Mais Québec solidaire et le Parti libéral réitèrent que le patrimoine aura été le talon d’Achille de la ministre tout au long de ces quatre dernières années. Certes, une nouvelle loi a été adoptée pour mieux protéger le patrimoine bâti, mais les partis d’opposition affirment qu’elle n’a pas assez de mordant. Le dernier mandat aura entre autres été marqué par des démolitions controversées, comme celles de la maison Boileau, à Chambly, ou, plus récemment, du Domaine-de-l’Estérel.

« Les précédents ministres n’appliquaient pas la loi, à l’égard des sanctions et des poursuites qui sont possibles devant les tribunaux [contre les propriétaires qui procèdent unilatéralement à la démolition d’immeubles classés]. Eh bien nous, on a commencé à le faire », rétorque Nathalie Roy.

Au sujet du patrimoine, la critique libérale en matière de culture, Christine St-Pierre, rappelle également toute la saga de la Maison Chevalier, ce bâtiment patrimonial du Vieux-Québec vendu l’automne dernier à la famille Tanguay pour 2,2 millions de dollars. « Pour moi, ça reste sa plus grande erreur. C’est ce qui va rester.
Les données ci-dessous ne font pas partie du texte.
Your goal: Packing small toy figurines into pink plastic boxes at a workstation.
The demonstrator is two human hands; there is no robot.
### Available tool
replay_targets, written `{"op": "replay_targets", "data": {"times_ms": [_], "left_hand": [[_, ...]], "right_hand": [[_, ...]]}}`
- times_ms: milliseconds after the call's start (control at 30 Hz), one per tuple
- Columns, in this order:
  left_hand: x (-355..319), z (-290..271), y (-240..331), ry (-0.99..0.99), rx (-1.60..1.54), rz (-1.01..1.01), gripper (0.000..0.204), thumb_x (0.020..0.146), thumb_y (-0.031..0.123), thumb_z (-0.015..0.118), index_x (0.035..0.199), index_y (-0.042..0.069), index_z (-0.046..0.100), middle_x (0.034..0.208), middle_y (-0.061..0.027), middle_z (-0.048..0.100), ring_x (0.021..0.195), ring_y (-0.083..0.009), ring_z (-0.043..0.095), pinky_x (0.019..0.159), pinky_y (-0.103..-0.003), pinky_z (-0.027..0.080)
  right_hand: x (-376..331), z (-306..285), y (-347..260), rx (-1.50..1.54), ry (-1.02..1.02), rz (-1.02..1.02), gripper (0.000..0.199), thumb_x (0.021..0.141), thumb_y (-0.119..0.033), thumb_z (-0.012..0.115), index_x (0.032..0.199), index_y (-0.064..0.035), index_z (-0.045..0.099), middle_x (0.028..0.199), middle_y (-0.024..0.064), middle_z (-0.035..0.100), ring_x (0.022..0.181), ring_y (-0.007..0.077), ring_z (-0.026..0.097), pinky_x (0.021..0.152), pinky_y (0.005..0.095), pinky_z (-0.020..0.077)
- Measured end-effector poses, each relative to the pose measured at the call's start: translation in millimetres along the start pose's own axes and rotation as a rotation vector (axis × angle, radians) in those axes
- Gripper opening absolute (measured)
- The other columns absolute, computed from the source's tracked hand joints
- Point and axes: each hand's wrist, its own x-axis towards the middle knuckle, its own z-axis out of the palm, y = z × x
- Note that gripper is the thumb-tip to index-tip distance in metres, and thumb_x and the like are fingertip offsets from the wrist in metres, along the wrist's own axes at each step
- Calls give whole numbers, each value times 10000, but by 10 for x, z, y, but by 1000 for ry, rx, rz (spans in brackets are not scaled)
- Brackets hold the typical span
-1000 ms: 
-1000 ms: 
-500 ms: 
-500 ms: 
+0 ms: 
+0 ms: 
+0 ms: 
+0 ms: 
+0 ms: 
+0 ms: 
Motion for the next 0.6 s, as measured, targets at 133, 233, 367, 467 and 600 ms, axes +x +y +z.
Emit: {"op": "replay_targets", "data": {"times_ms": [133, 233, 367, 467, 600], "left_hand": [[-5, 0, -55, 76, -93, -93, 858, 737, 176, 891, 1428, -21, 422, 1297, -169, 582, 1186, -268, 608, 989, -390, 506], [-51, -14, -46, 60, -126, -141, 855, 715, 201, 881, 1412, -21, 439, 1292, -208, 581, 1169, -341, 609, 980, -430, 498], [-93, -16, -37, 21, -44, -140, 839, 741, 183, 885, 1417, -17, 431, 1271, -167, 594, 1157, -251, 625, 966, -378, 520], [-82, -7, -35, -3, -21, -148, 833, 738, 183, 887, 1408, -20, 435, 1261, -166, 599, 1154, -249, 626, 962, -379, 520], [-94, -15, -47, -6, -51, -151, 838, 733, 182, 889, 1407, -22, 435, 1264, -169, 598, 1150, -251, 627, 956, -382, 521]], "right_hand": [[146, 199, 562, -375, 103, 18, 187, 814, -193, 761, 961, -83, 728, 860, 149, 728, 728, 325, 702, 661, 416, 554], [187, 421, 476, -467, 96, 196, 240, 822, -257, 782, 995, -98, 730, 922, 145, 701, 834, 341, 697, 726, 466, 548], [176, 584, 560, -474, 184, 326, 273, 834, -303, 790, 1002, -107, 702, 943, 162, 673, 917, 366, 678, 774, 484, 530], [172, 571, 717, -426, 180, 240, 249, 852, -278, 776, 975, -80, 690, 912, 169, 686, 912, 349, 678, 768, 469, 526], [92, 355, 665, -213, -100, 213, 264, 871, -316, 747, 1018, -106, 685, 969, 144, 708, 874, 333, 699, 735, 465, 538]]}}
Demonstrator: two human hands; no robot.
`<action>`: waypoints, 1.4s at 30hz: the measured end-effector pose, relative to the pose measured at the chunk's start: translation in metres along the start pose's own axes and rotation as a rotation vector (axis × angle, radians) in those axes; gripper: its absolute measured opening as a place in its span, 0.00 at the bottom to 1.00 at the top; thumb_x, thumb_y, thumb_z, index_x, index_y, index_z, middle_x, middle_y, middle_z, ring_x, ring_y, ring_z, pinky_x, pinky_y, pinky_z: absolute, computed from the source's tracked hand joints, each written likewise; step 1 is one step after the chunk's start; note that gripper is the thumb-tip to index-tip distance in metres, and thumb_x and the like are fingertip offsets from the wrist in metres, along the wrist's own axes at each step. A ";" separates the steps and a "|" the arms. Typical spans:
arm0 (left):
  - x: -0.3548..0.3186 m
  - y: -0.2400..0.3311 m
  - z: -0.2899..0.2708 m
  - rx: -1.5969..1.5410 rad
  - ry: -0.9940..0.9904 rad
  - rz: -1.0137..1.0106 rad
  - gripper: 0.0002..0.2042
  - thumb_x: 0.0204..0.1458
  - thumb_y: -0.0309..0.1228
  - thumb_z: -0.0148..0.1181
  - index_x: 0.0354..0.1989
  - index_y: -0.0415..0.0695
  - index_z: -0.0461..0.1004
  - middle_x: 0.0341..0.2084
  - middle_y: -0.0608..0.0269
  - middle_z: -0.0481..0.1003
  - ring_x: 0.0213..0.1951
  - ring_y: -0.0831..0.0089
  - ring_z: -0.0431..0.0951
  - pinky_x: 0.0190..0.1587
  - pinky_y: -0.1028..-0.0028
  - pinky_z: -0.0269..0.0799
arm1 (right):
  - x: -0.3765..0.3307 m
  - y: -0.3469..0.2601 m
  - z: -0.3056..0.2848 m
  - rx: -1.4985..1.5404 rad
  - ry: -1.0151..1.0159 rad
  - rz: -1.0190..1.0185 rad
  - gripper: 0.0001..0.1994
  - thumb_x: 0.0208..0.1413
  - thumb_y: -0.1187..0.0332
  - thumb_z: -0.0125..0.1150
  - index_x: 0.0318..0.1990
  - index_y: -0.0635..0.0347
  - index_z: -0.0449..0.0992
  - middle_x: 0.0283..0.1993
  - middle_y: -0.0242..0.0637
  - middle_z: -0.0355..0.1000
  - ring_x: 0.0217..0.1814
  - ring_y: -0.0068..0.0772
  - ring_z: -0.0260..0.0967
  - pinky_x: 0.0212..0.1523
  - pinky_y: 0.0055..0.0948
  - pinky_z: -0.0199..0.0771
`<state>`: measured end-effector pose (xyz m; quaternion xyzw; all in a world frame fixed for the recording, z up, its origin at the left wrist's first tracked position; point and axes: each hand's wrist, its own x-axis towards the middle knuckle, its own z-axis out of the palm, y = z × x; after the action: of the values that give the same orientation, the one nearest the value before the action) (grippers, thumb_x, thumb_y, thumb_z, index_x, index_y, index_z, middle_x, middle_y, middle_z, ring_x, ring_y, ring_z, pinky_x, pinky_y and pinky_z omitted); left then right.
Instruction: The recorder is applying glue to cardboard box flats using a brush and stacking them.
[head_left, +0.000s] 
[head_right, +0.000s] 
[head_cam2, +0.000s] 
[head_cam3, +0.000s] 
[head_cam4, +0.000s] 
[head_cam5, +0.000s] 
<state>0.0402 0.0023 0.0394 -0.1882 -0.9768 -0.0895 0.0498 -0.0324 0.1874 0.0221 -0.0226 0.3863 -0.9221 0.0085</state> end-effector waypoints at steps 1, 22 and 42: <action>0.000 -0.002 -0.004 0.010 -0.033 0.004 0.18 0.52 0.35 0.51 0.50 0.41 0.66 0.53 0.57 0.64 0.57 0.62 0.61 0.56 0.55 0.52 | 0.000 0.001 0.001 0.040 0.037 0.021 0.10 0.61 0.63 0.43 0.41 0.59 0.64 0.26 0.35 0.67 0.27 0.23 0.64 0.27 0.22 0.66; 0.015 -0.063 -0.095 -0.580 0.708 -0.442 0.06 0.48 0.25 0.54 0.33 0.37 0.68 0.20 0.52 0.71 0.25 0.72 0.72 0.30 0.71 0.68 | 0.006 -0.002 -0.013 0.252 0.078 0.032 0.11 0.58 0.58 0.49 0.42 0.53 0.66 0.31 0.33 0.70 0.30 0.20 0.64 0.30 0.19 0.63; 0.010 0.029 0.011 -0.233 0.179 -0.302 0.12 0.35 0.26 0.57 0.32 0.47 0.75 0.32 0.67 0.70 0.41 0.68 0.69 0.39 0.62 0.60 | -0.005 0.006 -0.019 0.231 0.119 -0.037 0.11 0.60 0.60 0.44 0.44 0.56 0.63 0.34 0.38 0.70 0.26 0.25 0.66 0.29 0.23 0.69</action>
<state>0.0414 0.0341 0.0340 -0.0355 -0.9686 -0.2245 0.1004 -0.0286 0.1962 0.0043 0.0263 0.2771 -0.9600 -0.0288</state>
Je n’en reviens toujours pas qu’on ait vendu à des intérêts privés un bâtiment d’une aussi grande valeur, dans lequel les Québécois avaient beaucoup investi », déplore vivement la députée de l’Acadie.

Mais Nathalie Roy n’en démord pas : la vente de la Maison Chevalier au Groupe Tanguay était la chose à faire dans les circonstances. Le bâtiment demeure protégé, et la famille Tanguay s’est engagée à en ouvrir les voûtes au grand public, remarque-t-elle.

Chose certaine, la protection du patrimoine bâti demeurera un dossier majeur au cours des quatre prochaines années. Nathalie Roy sera-t-elle toujours la ministre de la Culture ? À Québec, le bruit court que le premier ministre Legault envisage de l’écarter du Conseil des ministres en cas de réélection. On parle même d’elle pour le poste de présidente de l’Assemblée nationale.

« Quand j’ai lu ça, j’ai trouvé ça très drôle. Des rumeurs, ça reste des rumeurs. Moi, mon seul souhait, c’est de continuer à être députée », assure celle qui a déjà annoncé qu’elle solliciterait un quatrième mandat en octobre prochain dans la circonscription de Montarville, située dans la région montréalaise, sur la Rive-Sud.